_What you are asked to do_
Leaving the pictures aside, return all of the data below exactly.

_Dataset content_
※ ※ ※

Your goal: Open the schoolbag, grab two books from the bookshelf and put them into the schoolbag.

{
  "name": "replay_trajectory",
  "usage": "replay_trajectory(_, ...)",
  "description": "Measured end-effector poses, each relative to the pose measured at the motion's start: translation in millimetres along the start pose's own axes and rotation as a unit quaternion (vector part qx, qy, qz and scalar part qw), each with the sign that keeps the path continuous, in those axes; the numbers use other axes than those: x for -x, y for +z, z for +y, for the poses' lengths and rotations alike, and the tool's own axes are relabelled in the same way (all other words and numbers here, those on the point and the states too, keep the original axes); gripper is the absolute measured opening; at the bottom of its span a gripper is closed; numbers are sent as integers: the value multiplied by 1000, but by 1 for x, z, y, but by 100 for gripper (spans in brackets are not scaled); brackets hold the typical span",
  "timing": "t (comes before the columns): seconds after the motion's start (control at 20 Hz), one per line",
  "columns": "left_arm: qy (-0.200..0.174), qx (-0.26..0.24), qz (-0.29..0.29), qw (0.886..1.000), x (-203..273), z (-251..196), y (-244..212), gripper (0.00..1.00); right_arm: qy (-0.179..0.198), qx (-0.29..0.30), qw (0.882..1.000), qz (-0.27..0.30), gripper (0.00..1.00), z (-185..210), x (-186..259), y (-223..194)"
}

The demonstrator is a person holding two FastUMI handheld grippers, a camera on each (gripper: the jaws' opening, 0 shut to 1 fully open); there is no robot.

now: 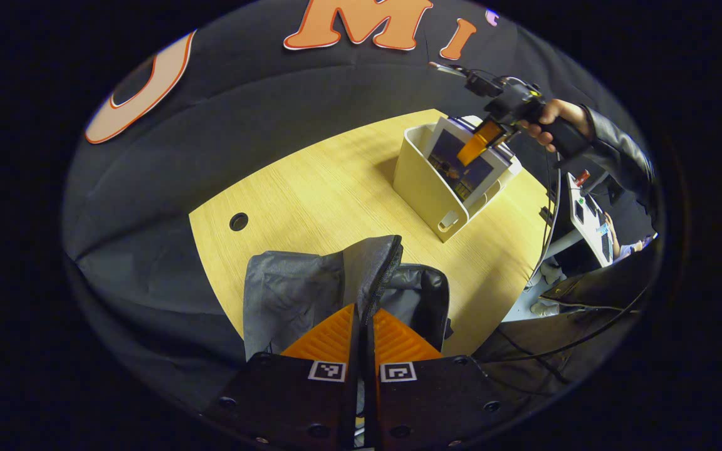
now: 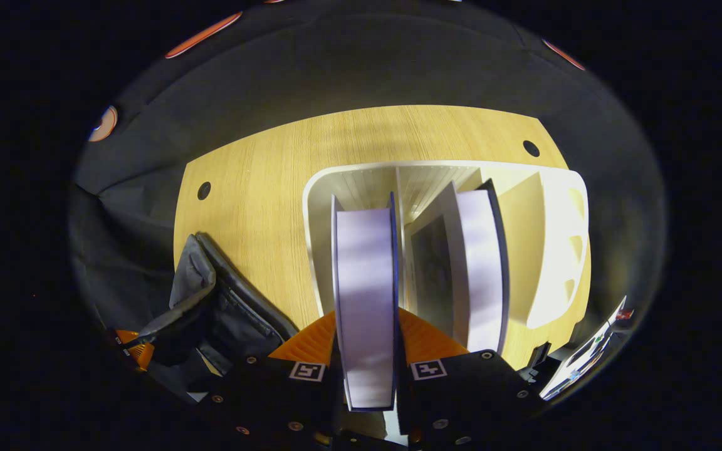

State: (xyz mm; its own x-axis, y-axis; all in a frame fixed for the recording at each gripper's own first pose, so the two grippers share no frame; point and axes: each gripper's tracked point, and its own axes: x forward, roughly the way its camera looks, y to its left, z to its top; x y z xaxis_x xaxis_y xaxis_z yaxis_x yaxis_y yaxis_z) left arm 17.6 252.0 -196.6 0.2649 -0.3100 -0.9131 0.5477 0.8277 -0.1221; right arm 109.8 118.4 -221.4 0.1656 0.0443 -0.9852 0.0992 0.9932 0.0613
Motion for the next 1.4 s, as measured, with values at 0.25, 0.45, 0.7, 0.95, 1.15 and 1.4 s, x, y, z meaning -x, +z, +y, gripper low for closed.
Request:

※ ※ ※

_Exercise output_
Your goal: Open the schoolbag, grab two books from the bookshelf and put them into the schoolbag.

{
  "name": "replay_trajectory",
  "usage": "replay_trajectory(_, ...)",
  "description": "Measured end-effector poses, each relative to the pose measured at the motion's start: translation in millimetres along the start pose's own axes and rotation as a unit quaternion (vector part qx, qy, qz and scalar part qw), each with the sign that keeps the path continuous, in those axes; the numbers use other axes than those: x for -x, y for +z, z for +y, for the poses' lengths and rotations alike, and the tool's own axes are relabelled in the same way (all other words and numbers here, those on the point and the states too, keep the original axes); gripper is the absolute measured opening; at the bottom of its span a gripper is closed; numbers are sent as integers: the value multiplied by 1000, but by 1 for x, z, y, but by 100 for gripper (spans in brackets are not scaled); brackets hold the typical span",
  "timing": "t (comes before the columns): seconds after the motion's start (control at 20 Hz), one per line",
  "columns": "left_arm: qy (-0.200..0.174), qx (-0.26..0.24), qz (-0.29..0.29), qw (0.886..1.000), x (-203..273), z (-251..196), y (-244..212), gripper (0.00..1.00); right_arm: qy (-0.179..0.198), qx (-0.29..0.30), qw (0.882..1.000), qz (-0.27..0.30), gripper (0.00..1.00), z (-185..210), x (-186..259), y (-223..194)"
}

The demonstrator is a person holding two FastUMI handheld grippers, a camera on each (gripper: the jaws' opening, 0 shut to 1 fully open); there is no robot.

now: 
now: 

State: (xyz mm; its own x-axis, y-axis; all in a frame fixed for the recording at each gripper's own first pose, so the two grippers share no frame; point and axes: each gripper's tracked point, and its own axes: x forward, roughly the way its camera looks, y to its left, z to its top; x y z xaxis_x xaxis_y xaxis_z yaxis_x yaxis_y yaxis_z) left arm 17.6 252.0 -196.6 0.2649 -0.3100 -0.9131 0.5477 0.8277 -0.1221; right arm 109.8 118.4 -221.4 0.1656 0.0443 -0.9852 0.0992 0.9932 0.0613
Motion for the next 1.4 s, as measured, with values at 0.25, 0.45, 0.7, 0.95, 1.15 and 1.4 s, x, y, z meaning -x, +z, +y, gripper low for closed.
Request:

No part of the exercise remains unanswered.